[[ Material provided, beginning ]]
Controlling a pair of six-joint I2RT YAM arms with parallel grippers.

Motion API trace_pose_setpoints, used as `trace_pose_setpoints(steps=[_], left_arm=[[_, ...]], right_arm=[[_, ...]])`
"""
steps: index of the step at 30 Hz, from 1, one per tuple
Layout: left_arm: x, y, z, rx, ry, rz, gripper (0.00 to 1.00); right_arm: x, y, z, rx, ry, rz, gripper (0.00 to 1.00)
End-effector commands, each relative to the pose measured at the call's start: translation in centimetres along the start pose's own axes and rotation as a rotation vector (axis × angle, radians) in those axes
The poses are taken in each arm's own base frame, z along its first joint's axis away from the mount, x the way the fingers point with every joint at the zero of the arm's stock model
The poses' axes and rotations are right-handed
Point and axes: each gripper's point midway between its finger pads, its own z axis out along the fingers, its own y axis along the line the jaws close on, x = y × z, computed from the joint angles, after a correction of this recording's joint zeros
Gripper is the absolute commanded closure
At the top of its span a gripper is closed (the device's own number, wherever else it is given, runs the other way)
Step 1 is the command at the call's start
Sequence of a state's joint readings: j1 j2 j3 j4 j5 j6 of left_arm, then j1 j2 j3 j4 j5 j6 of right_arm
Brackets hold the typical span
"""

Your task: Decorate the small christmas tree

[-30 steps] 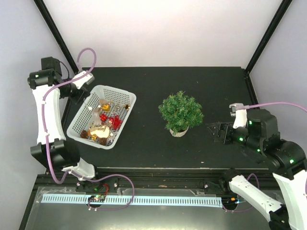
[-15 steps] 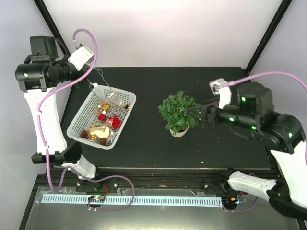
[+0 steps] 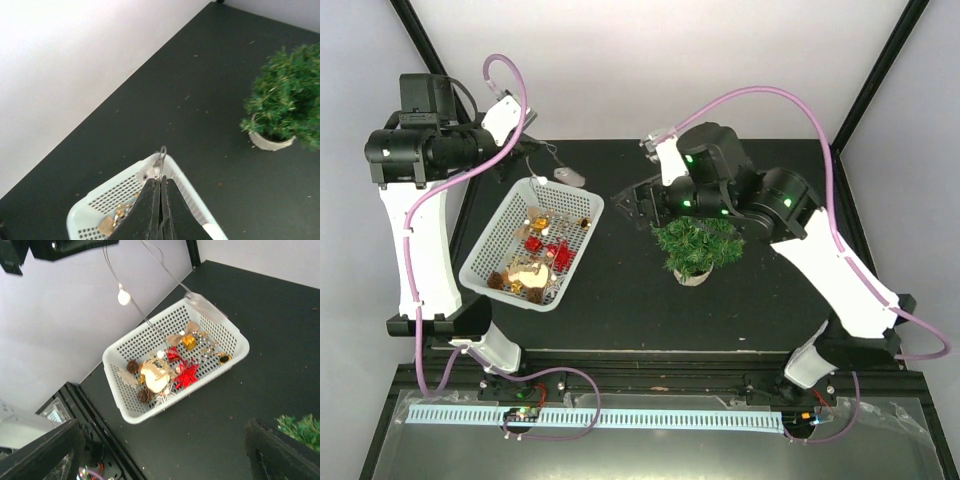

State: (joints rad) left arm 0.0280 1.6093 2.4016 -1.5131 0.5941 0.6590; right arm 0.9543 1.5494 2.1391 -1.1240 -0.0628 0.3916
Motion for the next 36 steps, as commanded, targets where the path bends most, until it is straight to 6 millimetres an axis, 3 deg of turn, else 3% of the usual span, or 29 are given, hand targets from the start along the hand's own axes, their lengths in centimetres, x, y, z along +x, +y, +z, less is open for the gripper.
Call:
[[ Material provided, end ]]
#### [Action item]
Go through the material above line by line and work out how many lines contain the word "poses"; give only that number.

#### [Answer]
2